# [About this task]
Copy out again, unchanged, the listing below from the line that has "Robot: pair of" through the line that has "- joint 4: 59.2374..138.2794".

# [Data section]
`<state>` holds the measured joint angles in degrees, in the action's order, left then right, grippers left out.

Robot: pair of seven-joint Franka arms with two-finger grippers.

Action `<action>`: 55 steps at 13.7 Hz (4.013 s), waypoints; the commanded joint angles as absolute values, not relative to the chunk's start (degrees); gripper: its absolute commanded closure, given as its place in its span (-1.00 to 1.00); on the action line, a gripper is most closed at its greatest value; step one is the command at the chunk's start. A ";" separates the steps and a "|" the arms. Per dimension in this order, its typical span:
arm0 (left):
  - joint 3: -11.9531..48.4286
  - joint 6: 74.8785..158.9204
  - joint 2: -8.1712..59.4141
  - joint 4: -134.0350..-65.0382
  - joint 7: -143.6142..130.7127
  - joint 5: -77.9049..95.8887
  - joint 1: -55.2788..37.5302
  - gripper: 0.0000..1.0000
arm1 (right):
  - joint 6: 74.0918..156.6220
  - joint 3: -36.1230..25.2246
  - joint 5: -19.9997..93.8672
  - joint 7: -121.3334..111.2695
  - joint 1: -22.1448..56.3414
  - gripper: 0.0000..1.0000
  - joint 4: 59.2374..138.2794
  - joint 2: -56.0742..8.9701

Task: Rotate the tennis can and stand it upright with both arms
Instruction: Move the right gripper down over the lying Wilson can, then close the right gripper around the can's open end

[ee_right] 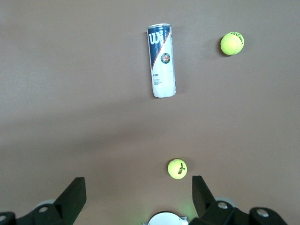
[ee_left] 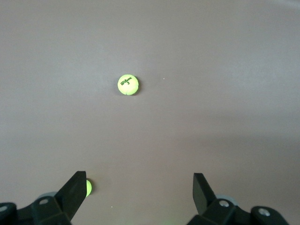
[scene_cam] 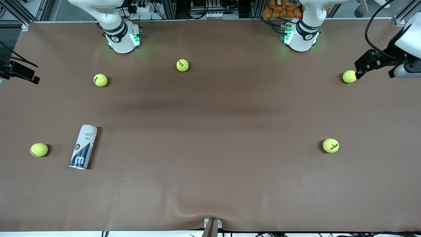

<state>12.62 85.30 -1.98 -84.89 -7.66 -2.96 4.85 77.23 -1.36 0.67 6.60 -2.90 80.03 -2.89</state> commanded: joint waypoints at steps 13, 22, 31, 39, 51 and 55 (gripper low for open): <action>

# [Answer for this exercise]
Robot: pair of seven-joint Franka arms with two-finger grippers.

Action `<action>`: 55 steps at 13.7 Hz (4.013 s), waypoints; the commanded joint angles as absolute values, not relative to the chunk's start (degrees); gripper: its absolute commanded closure, given as its place in its span (-1.00 to 1.00); on the action line, a gripper is most closed at its greatest value; step one is the command at the chunk's start. A ";" separates the steps and a "|" the arms. Per dimension in this order, its typical span:
arm0 (left):
  - joint 3: -11.9531..48.4286
  - joint 6: 74.8785..158.9204
  - joint 2: -8.1712..59.4141
  - joint 4: -134.0350..-65.0382
  - joint 7: -143.6142..130.7127
  - joint 5: -77.9049..95.8887
  - joint 1: -55.2788..37.5302
  - gripper: 0.0000..1.0000
arm1 (right):
  - joint 6: 74.0918..156.6220
  - joint 3: -36.1230..25.2246
  - joint 5: -19.9997..93.8672
  - joint 7: -121.3334..111.2695
  - joint 1: -22.1448..56.3414
  - gripper: 0.0000..1.0000
  - joint 4: 59.2374..138.2794

The output is finished, and nothing else is needed.